Task objective - Every line below that has the string "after" adds one to the count. Give that count by itself.
*** Exercise input Section Begins ***
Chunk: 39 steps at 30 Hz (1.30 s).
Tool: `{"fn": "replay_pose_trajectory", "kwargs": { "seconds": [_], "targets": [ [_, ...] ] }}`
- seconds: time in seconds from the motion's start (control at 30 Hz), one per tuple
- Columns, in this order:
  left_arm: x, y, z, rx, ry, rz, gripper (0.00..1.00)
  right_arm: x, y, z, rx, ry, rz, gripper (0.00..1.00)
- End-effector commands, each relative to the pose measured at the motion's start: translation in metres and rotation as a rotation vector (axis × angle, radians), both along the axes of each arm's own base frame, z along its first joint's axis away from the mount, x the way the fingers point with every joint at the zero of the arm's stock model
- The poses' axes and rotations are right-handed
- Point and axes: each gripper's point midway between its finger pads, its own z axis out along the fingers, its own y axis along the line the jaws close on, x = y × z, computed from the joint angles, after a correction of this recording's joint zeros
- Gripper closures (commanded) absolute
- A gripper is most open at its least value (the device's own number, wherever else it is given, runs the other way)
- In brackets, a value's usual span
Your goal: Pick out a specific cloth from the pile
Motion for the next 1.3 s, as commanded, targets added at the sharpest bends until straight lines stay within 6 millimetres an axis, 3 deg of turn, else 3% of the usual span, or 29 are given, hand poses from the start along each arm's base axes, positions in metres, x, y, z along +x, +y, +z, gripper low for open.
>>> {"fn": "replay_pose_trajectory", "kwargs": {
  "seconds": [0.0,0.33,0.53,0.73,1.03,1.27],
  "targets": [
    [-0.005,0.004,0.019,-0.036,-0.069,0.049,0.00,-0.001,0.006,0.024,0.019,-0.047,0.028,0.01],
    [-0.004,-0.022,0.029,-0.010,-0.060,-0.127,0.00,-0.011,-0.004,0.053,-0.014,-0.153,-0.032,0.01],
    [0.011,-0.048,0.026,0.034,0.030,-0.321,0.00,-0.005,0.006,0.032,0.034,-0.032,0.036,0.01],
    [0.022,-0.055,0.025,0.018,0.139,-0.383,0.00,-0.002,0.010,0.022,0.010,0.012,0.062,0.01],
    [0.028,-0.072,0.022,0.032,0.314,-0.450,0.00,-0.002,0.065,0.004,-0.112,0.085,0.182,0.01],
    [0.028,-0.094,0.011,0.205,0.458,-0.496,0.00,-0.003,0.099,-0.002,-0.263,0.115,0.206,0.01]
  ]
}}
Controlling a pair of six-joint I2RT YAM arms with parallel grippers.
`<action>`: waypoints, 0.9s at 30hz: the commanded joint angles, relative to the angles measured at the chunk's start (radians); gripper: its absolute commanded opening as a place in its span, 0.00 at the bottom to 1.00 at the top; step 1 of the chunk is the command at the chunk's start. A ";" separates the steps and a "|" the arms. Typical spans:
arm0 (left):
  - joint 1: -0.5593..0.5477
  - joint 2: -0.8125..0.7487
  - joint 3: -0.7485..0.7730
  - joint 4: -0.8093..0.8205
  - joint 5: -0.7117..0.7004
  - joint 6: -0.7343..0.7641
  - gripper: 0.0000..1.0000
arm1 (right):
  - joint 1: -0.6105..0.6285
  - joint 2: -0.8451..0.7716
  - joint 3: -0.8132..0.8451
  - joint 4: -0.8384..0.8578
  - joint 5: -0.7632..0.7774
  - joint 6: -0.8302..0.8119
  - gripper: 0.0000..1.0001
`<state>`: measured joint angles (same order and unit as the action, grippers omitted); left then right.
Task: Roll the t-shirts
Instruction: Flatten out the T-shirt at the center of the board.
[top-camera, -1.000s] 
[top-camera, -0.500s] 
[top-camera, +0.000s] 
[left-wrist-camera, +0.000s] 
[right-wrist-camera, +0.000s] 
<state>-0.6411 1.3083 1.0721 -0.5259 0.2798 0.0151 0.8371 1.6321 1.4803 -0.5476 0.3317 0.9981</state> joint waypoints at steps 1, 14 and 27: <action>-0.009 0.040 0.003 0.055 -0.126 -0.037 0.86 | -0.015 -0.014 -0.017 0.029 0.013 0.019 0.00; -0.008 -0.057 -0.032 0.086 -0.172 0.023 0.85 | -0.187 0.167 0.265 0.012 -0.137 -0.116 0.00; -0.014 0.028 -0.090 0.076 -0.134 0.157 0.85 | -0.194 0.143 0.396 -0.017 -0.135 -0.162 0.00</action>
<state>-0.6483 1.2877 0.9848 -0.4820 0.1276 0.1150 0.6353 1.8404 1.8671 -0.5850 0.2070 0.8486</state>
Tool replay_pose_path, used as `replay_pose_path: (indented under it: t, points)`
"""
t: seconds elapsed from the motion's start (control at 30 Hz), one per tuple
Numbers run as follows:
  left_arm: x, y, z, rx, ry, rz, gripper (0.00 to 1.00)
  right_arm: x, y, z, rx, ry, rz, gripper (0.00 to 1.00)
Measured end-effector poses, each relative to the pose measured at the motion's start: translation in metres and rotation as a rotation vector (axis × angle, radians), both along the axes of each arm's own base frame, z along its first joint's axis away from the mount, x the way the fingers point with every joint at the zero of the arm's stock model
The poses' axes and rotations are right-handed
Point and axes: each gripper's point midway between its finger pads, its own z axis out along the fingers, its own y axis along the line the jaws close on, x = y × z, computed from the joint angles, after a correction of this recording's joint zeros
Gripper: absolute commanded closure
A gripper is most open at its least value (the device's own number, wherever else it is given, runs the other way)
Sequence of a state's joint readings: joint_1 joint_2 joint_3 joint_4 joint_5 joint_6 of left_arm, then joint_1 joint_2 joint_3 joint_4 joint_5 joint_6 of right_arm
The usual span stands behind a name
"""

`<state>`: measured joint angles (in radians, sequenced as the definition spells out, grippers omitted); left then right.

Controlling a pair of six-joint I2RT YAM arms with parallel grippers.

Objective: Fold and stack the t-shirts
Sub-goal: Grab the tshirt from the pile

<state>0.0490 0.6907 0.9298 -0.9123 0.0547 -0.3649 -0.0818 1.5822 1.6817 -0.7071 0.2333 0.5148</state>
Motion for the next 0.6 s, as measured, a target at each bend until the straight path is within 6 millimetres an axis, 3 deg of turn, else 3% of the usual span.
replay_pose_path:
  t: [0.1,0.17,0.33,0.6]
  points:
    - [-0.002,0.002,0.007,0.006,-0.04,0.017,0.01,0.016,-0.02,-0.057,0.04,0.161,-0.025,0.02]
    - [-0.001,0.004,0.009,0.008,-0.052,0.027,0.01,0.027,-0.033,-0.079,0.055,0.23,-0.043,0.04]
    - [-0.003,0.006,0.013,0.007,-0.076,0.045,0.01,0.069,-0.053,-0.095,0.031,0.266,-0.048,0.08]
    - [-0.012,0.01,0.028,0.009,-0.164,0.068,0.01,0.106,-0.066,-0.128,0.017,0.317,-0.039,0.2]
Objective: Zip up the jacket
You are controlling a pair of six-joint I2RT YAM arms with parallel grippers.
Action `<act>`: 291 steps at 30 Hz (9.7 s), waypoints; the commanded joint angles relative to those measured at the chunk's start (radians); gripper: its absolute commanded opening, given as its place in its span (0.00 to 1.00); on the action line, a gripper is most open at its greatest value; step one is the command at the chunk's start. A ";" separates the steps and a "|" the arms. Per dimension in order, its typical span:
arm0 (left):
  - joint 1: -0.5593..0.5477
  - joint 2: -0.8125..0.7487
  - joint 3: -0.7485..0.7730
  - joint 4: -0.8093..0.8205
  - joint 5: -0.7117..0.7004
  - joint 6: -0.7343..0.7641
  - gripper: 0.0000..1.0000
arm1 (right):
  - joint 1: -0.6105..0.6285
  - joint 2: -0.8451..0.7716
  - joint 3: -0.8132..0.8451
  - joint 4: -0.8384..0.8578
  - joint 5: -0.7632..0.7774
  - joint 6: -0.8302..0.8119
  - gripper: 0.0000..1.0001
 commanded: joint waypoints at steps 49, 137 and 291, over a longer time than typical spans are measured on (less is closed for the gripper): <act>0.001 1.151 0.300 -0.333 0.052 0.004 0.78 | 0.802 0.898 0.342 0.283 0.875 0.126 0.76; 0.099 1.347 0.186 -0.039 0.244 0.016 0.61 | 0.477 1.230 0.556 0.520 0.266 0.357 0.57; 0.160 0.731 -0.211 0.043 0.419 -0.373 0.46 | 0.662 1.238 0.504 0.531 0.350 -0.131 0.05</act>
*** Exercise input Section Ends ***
Response to this task - 2